The intro does not teach you how to brake. It teaches you how to use Nitro , how to Shockwave opponents, and how to hit a Javelin spike strip. This signals to the player that Rivals is not a simulation racer (like Gran Turismo ) or a tuner culture game (like Underground ). It is an arcade combat racer. 3. Narrative Setup: The "Redview County" Vibe The voiceover (voiced with gruff intensity) sets the stakes: "Redview County. A place where the line between racer and cop has burned away." The intro establishes the game’s unique twist: The police aren't just AI obstacles; they are a playable faction.

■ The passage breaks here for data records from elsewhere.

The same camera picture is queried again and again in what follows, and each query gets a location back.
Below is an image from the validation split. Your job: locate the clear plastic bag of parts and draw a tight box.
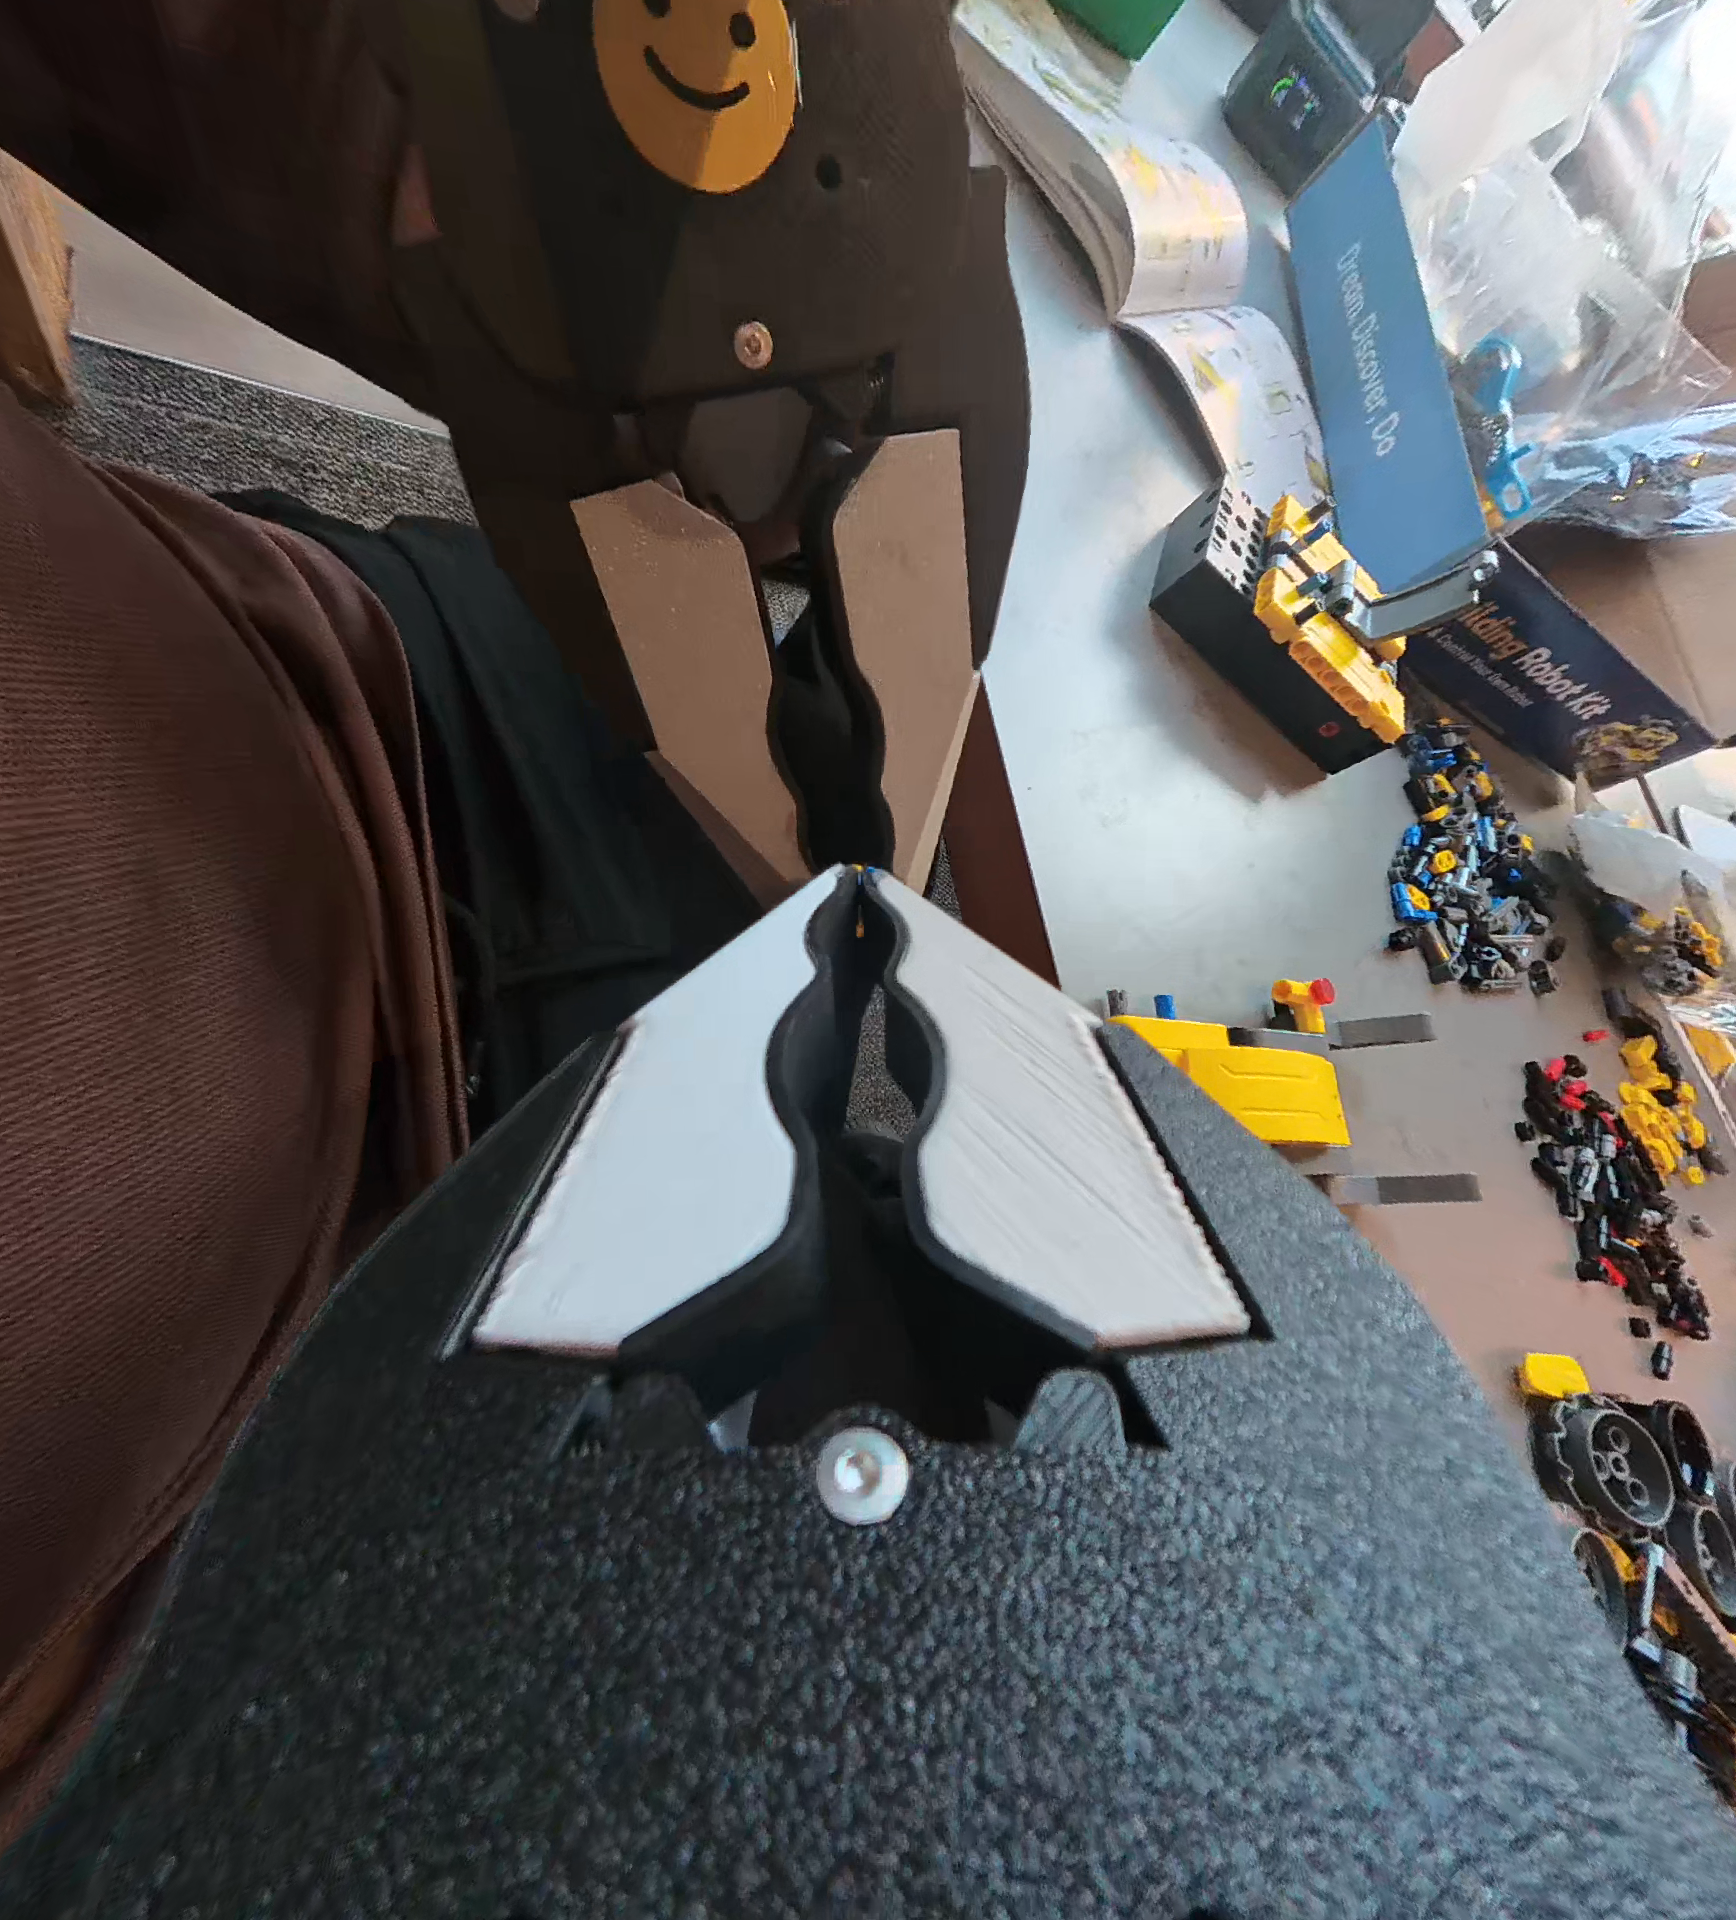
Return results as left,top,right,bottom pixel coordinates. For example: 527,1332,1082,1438
1569,807,1736,1023

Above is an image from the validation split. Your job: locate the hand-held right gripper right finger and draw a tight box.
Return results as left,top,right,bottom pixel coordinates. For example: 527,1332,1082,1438
865,870,1257,1358

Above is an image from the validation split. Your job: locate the grey desk with wooden edge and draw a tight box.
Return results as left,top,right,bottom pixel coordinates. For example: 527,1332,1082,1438
929,0,1736,1920

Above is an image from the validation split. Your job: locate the instruction booklet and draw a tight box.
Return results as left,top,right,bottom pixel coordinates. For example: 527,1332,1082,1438
953,0,1337,511

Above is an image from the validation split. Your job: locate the pile of black red pins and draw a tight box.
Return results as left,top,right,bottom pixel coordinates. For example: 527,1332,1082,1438
1515,1052,1721,1343

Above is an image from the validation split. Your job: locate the black and yellow brick block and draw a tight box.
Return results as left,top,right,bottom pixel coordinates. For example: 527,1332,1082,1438
1152,482,1410,777

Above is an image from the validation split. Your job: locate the yellow and grey brick assembly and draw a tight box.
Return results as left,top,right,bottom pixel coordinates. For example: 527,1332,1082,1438
1104,977,1485,1211

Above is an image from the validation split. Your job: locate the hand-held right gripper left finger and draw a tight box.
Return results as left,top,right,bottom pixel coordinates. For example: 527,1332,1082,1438
473,870,870,1367

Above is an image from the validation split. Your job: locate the black electronic device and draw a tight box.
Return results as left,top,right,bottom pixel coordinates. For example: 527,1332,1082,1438
1221,9,1387,200

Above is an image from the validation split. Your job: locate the pile of blue grey connectors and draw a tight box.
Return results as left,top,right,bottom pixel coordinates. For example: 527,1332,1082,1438
1387,720,1567,1000

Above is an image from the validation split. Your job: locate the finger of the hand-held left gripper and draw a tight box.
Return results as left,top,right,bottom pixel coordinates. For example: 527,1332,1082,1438
570,475,820,903
804,432,982,894

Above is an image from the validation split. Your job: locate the pile of yellow angled beams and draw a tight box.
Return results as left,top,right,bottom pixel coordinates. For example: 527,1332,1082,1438
1608,1029,1715,1182

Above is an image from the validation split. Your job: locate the large grey wheel hub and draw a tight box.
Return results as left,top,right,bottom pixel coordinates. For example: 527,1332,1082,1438
1529,1386,1682,1538
1666,1456,1736,1637

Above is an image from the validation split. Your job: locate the blue cardboard kit box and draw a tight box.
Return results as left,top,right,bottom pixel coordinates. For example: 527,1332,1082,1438
1282,107,1721,787

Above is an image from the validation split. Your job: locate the green board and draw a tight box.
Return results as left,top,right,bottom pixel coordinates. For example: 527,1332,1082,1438
1059,0,1190,63

The cold open succeeds brilliantly at establishing conflict . It immediately answers the question, "What is this game about?"—not just driving, but the chase . 2. The Cinematic vs. The Gameplay The true genius of the Rivals intro is how it blurs the line between cutscene and play. After a 60-second cinematic, you aren't dropped into a menu. You are dropped onto a rain-slicked highway, already doing 120 mph. need for speed rivals intro
We see a Racer crash. We see a Cop draw a weapon (a strange but cool "shoot the tires" mechanic). We see the titular "Rivals" system where a Cop and a Racer can become locked in a persistent, open-world grudge match. The intro ends with a title card that shatters like glass, and the player is given a choice: Play as Racer or Play as Cop . The intro does not teach you how to brake
There is no hand-holding tutorial box explaining the brake-to-drift mechanic. Instead, the intro immediately throws you into a split-screen narrative: one side shows a racer (Zephyr) pushing a hypercar past the redline; the other shows Officer F-8 of the Redview County Police Department prepping a pursuit unit. The editing is fast, the color palette is drenched in deep blues and neon-lit reds, and the sound design is visceral. It is an arcade combat racer
The opening of Need for Speed Rivals (2013), developed by Ghost Games and Criterion, doesn’t waste time with menus or slow exposition. From the moment you press “Start,” it delivers a concentrated shot of adrenaline that perfectly encapsulates the game’s core identity: the raw, chaotic, and beautiful feud between speed and the law. 1. The Cold Open: Tone Over Text Most racing games introduce you to a career ladder or a garage. Rivals introduces you to a burnout-soaked asphalt inferno. The intro kicks off with a cinematic shot of a Ferrari spinning out in the rain, followed by the low, menacing rumble of a police V8.
The game uses the "Heroic Driving Engine" (a modified version of Burnout Paradise ’s handling). As you take control, the camera stays low to the tarmac, the motion blur kicks in, and the controller vibrates with the texture of the road. The intro mission is simple: "Outrun the cops." This isn't a racing line tutorial; it’s a survival test.